TASK OBJECTIVE
Lines from the one containing "the blue cube." to the end of the entries below must be reproduced exactly, with both end lines kept and no other line added.

-- DATASET EXCERPTS follows --

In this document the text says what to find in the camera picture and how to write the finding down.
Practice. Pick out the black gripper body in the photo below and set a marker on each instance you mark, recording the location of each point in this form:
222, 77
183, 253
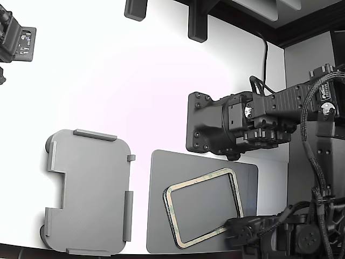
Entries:
256, 249

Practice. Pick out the beige tape-backed rectangular frame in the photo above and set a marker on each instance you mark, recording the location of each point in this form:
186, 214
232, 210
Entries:
199, 180

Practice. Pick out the black six-joint robot arm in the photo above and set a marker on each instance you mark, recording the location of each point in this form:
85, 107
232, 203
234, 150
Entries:
285, 97

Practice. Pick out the gray plastic box tray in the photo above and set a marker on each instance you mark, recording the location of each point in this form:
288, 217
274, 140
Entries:
91, 194

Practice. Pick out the gray flat mat plate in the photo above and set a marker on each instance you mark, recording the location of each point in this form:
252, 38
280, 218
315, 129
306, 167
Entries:
205, 201

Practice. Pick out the large light gray panel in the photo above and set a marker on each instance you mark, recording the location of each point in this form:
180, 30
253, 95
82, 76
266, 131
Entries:
256, 8

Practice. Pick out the small light gray panel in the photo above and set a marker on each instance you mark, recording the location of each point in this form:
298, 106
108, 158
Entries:
292, 4

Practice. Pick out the small black clamp piece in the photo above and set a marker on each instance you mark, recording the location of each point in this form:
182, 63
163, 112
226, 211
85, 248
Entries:
2, 76

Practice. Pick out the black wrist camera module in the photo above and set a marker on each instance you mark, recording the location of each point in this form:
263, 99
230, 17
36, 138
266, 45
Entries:
242, 229

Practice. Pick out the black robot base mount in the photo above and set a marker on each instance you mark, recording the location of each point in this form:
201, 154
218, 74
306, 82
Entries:
202, 121

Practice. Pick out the black shelf frame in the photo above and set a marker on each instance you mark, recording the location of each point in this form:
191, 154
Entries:
285, 35

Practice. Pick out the black bracket foot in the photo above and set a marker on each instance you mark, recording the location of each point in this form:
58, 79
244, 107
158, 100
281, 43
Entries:
198, 24

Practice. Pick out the dark gray bracket foot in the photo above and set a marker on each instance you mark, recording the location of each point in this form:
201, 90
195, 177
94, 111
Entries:
134, 9

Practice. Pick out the black camera with circuit board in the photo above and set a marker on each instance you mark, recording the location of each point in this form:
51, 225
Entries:
13, 40

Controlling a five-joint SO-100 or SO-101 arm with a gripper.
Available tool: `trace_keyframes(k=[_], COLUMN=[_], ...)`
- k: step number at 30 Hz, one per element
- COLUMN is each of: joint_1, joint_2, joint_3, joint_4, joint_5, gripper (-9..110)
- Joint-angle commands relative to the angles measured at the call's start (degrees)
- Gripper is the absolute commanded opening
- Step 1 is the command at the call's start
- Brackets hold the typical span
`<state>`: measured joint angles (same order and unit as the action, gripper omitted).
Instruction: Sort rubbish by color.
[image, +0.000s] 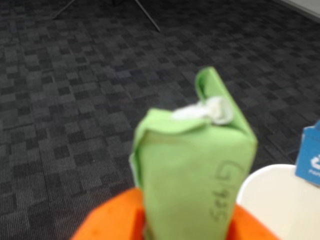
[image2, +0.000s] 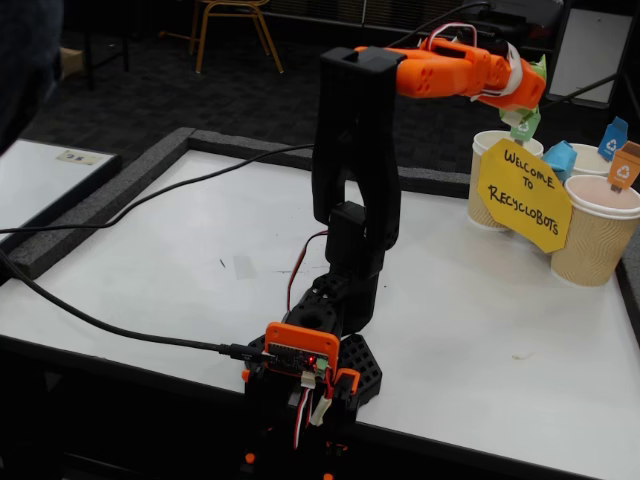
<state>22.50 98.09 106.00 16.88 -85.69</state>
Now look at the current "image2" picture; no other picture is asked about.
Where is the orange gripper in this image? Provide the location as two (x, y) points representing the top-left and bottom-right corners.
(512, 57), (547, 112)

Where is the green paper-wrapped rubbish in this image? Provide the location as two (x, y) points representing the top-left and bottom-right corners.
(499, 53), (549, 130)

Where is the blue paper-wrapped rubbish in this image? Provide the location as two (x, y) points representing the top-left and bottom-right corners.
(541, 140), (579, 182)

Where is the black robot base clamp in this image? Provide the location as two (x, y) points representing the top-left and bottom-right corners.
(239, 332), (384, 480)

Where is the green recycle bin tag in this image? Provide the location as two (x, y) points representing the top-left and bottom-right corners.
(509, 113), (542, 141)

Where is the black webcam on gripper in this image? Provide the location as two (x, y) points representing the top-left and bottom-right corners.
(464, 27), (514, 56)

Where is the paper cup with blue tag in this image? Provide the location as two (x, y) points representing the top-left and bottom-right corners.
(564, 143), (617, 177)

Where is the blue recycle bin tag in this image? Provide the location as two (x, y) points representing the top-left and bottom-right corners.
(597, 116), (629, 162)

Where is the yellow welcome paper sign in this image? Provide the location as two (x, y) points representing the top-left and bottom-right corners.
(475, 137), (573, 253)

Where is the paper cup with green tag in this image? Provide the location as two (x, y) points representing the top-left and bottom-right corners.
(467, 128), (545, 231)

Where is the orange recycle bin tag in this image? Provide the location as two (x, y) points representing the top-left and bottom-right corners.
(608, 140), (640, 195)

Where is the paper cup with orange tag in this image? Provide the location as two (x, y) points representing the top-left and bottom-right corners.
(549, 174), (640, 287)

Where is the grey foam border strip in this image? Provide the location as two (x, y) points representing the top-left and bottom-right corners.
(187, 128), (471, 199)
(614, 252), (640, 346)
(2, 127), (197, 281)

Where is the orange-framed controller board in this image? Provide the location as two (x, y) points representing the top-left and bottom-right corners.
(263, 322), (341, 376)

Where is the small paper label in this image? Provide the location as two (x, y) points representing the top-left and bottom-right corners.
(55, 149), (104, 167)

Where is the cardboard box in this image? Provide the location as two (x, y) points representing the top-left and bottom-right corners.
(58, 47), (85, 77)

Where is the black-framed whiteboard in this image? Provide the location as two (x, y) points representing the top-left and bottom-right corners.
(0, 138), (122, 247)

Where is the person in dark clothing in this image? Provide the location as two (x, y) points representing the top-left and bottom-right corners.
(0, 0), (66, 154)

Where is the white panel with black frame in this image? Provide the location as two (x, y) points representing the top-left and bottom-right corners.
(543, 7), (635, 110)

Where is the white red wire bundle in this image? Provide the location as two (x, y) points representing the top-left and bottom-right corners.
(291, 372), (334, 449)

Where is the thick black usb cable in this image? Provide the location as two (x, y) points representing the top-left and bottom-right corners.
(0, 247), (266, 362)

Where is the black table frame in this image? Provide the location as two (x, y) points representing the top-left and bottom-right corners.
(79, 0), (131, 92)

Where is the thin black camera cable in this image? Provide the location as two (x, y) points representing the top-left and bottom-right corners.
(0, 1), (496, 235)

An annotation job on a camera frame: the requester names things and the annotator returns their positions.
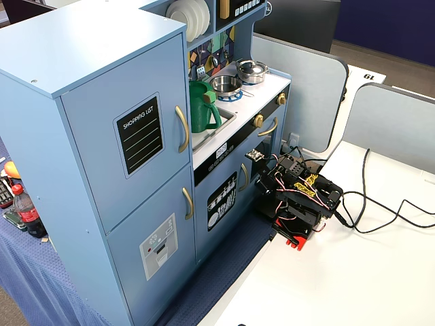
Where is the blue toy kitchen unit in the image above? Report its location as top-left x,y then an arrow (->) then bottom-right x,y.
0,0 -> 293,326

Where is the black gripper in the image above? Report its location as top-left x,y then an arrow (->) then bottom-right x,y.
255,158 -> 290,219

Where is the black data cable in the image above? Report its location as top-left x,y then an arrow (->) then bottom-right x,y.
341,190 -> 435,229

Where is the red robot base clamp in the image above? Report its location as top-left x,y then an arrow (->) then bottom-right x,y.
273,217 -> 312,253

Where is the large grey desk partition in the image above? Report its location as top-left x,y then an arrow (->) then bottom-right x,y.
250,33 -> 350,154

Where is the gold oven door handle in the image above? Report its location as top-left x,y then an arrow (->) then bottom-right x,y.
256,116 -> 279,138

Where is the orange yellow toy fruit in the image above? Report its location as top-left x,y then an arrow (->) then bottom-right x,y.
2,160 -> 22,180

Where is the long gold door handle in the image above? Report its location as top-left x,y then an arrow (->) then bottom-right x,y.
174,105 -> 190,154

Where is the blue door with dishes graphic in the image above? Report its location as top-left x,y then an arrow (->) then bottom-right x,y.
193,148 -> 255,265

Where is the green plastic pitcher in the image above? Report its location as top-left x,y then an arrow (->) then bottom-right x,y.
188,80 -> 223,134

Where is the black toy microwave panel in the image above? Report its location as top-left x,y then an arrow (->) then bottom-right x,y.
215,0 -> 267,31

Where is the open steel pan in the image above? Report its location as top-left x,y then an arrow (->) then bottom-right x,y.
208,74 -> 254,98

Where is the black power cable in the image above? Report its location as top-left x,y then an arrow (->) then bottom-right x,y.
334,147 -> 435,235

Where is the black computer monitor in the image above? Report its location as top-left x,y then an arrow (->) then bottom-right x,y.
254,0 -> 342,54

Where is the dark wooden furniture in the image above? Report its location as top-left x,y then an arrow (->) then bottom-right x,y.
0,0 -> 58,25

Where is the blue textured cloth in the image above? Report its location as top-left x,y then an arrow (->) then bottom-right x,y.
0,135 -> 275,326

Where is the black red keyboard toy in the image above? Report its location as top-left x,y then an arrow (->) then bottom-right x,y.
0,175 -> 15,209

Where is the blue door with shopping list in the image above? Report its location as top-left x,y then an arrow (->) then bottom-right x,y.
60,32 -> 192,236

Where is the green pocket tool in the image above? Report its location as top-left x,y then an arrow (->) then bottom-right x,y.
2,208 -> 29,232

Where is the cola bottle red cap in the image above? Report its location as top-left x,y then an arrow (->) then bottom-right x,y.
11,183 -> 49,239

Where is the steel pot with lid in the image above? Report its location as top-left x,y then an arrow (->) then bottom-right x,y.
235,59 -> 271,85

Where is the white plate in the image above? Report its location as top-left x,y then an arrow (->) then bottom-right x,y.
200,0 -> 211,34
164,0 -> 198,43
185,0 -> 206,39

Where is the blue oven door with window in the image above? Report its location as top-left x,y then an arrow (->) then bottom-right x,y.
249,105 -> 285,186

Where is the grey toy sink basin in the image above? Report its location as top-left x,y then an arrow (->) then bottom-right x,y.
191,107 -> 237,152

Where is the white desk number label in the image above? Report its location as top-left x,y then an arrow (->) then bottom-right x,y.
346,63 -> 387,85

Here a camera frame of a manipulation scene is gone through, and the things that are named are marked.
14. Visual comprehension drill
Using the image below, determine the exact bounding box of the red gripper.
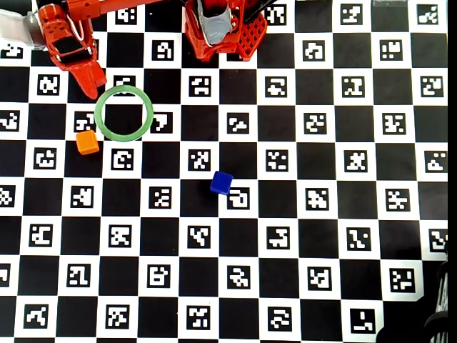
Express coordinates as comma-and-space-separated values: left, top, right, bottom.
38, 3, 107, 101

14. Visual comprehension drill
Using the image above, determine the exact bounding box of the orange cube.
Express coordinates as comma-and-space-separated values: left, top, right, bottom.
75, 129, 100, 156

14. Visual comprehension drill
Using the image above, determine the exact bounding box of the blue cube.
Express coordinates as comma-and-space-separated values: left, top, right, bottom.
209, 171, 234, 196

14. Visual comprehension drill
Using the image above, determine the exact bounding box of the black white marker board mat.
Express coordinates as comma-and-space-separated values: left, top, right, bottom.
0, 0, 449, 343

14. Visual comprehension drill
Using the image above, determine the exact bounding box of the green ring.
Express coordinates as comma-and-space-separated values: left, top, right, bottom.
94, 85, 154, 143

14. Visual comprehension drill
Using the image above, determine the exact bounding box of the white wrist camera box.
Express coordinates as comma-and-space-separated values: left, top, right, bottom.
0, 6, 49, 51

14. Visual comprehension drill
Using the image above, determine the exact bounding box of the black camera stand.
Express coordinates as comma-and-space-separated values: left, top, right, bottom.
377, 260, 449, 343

-- DATASET EXCERPTS concluded --

RESULT FOR THIS TASK
Using the image above, determine the exact bounding box of the blue cube.
Express coordinates as comma-and-space-separated values: left, top, right, bottom.
209, 171, 234, 196

14. Visual comprehension drill
Using the image above, determine the exact bounding box of the black white marker board mat.
Express coordinates as comma-and-space-separated values: left, top, right, bottom.
0, 0, 449, 343

14. Visual comprehension drill
Using the image above, determine the exact bounding box of the green ring.
Express coordinates as comma-and-space-separated values: left, top, right, bottom.
94, 85, 154, 143

14. Visual comprehension drill
Using the image above, determine the exact bounding box of the white wrist camera box.
Express coordinates as comma-and-space-separated values: left, top, right, bottom.
0, 6, 49, 51

14. Visual comprehension drill
Using the image above, determine the exact bounding box of the black camera stand.
Express coordinates as comma-and-space-separated values: left, top, right, bottom.
377, 260, 449, 343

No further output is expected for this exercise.